TT: [laughing] Yeah; definitely.

MT: You know, something nobody talks about is the humor, really, like this, I mean, there’s a lot of humor.

TT: Yeah, no, but even that, like, he was really mad but he made it into something funny.

MT: Right, yeah. Yeah. That dark sense of humor.

TT: Yeah. I mean the humor was a big, I mean, I guess a lot of people -- like you were saying, it being shown in a big white room, it’ll just look so stark in that room. If it’s in a dingy wall where it’s dark, I think that the humor would come out more from the environment.

GW: That’s a really good point. So if humor is part of the work, and that sort of environment or context is part of the work, to try to recreate that in a white cube space means you’re missing some of what the work is; right?

TT: Yeah, because to look at it, the white wall, the screen of , like, you know, if you’re just looking at it, it looks really harsh, and if you’re not paying attention, the humor could go over your head, because all the scariest stuff, a lot of it’s jokes. [laughter]

GW: It sends the wrong message, in a way.

TT: Mm-hm; mm-hm. Yeah.

GW: Is there anything else you can think of, remembering him and how he wanted his work to be portrayed or experienced or shown?

TT: [pause] Not really, I mean, he was kind of particular about it. This was some gallery that – I guess that was Gracie Mansion, too. He said he would get calls, and he would throw out his -- like one time, I went with him. He had to confirm that it was his work, because when he started getting known, people would go through his garbage. And it was like doodling for him, but he would do it, like, on a big log and make a snake out of it or something. But he threw it in the garbage. He didn’t want it to be representative of his work. So he threw it out, and then he’d get called in, “Is this yours?” I knew right away it was his. And he’s like, “No, I never saw that.” So what was shown – he wanted something to be presented in a particular way.

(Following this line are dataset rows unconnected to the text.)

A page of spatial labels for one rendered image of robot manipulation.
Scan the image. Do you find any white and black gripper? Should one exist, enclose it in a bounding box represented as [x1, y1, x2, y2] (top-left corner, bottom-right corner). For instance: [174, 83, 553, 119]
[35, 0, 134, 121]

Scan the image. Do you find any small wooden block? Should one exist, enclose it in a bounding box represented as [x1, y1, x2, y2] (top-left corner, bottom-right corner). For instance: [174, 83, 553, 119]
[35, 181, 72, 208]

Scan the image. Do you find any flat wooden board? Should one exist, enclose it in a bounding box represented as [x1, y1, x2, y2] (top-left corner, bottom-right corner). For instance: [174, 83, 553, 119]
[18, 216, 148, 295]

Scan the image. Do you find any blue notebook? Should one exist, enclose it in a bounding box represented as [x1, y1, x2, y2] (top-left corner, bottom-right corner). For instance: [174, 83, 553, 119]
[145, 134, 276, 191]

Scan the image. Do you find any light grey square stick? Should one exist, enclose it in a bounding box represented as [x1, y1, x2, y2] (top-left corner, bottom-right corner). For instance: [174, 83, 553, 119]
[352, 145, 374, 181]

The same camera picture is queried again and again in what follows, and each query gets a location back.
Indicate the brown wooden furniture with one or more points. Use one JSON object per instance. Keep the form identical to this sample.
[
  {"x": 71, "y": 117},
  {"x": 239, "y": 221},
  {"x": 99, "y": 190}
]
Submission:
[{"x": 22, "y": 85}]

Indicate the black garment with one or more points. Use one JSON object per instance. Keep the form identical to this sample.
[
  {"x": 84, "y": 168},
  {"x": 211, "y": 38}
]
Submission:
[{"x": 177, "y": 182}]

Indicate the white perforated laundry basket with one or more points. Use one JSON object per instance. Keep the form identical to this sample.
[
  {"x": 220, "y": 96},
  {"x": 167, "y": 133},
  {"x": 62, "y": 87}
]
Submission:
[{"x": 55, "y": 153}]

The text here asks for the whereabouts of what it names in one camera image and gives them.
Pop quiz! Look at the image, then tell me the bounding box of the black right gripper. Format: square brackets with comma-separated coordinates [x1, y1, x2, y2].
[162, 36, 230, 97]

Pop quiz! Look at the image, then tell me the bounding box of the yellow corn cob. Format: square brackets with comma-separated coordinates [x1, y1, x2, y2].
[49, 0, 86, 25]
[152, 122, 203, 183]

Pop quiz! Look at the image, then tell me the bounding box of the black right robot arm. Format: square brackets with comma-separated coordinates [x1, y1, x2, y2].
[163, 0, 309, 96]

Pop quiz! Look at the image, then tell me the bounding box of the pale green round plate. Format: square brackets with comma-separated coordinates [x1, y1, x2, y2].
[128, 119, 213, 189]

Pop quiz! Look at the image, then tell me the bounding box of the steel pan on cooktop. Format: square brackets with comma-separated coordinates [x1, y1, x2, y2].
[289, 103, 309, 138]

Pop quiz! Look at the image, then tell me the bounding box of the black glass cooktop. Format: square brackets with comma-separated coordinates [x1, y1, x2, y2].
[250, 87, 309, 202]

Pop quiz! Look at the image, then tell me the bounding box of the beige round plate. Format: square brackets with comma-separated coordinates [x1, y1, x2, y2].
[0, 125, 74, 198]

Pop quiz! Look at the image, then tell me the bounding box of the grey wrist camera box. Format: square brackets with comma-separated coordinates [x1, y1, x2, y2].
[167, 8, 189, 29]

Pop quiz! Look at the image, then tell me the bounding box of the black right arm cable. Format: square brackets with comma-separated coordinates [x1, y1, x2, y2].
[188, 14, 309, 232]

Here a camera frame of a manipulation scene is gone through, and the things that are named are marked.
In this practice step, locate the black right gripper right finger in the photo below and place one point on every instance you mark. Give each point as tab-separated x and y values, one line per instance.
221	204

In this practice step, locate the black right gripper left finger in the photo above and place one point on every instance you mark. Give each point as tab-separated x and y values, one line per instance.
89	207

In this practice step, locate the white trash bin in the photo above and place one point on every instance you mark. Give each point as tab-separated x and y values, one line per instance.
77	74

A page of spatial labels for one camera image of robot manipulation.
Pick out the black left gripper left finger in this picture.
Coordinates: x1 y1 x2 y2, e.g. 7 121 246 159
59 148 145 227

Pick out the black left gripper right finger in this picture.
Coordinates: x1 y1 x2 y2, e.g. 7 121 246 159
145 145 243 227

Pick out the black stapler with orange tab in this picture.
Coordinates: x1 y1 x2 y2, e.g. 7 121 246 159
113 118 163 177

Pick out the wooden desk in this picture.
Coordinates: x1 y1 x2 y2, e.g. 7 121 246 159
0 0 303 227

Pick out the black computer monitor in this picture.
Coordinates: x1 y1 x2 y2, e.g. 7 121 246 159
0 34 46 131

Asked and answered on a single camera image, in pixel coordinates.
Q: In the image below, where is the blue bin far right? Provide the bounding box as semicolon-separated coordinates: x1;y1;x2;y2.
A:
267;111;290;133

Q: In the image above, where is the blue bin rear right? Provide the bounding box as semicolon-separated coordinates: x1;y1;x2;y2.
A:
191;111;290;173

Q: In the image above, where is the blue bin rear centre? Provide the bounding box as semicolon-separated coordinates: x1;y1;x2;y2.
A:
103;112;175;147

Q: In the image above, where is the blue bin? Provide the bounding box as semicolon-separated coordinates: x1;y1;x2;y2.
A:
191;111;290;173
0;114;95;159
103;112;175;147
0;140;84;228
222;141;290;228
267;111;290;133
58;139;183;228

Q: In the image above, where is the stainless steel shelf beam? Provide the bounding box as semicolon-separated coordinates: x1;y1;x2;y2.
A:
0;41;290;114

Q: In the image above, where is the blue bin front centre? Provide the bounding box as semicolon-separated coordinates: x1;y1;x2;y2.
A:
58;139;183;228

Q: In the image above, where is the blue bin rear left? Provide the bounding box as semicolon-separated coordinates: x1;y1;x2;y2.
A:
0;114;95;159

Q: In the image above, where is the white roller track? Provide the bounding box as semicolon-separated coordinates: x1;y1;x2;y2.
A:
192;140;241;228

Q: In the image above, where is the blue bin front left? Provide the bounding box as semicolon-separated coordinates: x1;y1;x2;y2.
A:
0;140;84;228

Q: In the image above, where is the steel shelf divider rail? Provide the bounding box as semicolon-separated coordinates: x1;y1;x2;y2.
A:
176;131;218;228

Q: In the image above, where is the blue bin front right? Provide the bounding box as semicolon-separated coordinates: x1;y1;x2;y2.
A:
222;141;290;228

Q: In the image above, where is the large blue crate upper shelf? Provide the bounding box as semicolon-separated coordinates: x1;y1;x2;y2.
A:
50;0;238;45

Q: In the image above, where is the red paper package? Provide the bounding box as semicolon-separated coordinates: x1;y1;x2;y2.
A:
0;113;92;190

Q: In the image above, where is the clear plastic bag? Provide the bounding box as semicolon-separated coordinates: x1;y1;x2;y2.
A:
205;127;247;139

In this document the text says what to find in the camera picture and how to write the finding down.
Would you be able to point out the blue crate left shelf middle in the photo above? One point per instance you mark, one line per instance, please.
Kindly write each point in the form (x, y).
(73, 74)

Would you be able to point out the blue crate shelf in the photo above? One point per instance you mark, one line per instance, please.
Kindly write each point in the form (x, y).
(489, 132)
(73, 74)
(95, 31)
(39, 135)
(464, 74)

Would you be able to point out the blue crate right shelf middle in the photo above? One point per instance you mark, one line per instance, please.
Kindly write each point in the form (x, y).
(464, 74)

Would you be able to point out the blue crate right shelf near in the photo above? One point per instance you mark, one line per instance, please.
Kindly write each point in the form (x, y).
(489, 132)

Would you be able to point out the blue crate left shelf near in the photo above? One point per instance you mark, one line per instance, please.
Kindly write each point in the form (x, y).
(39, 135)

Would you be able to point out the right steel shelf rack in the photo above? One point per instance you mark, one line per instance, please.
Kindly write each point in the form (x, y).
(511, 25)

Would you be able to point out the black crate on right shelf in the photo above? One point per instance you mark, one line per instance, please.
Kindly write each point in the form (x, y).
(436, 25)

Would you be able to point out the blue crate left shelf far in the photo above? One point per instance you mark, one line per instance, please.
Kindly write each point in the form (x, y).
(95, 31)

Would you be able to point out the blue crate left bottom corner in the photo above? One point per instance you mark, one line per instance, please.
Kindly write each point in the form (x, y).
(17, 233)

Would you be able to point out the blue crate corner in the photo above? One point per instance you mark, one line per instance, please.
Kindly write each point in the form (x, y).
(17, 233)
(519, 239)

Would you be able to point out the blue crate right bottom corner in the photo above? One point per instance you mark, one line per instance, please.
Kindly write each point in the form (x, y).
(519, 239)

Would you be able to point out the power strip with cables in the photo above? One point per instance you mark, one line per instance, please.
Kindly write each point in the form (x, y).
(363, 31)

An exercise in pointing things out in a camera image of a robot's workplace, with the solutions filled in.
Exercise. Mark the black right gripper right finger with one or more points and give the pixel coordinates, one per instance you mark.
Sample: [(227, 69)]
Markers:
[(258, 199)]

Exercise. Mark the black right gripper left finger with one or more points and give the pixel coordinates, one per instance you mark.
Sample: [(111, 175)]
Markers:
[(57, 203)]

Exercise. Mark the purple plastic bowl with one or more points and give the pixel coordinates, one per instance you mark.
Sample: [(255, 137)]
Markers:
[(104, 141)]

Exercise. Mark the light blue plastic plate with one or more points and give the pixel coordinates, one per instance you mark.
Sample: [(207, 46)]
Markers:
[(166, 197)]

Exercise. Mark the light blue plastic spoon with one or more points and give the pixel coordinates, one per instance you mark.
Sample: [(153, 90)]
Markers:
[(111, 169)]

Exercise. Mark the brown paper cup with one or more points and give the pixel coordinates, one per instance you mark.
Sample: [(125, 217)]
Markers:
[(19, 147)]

GW: Could you describe that a little bit? Or, wat do you mean by that?

TT: Well, I think that the environment was – the Ground Zero show, I think that that – like, the same reasons that he went to Mexico to be, like, all enmeshed in the lifestyle. I think that his work should, he wanted to come out of that, like an organic form coming out of where it originated. Like, he did an installation in some people’s house; that’s another one where he got garbage and stuff and brought it in to some art collector that wanted David to do – do you know that piece?

MT: I don’t think so.

TT: Because I think that they want -- like, I don’t see how anybody could recreate it. If you took it down – like, he built it into this room in their house. It was like this big mountain with these caves, and there was all this stuff in there. And they had Christmas-tree lights so you could look all around it. But it was all garbage from, like, all over the place. And he built it in there. And, like, he got a kick out of, like, bringing all of this garbage into this nice townhouse, like, on the Upper East Side or something like that. [laughter] And have all his friends unload his station wagon, walking in all dirty into this house, carrying garbage. [laughter]

GW: Somebody should have videoed that.

TT: I know. [laughter]

GW: Well, okay. If you can think of anything else that we should know,

TT: Yeah, if I think of something I’ll

GW: Do you have any final questions for Tom?

MT: No, this has been great. Thank you.

TT: Good.

MT: It’s really helpful.

GW: Well, thank you very much for your time.

TT: I’ll e-mail you if I think of something that pertains to what we were speaking of.

GW: That would be great. Thank you.

TT: Sure.

MT: Super. It’s good to see you.

TT: You too.

MT: This is a great project.

TT: Yeah, I’m looking forward to seeing how it comes out.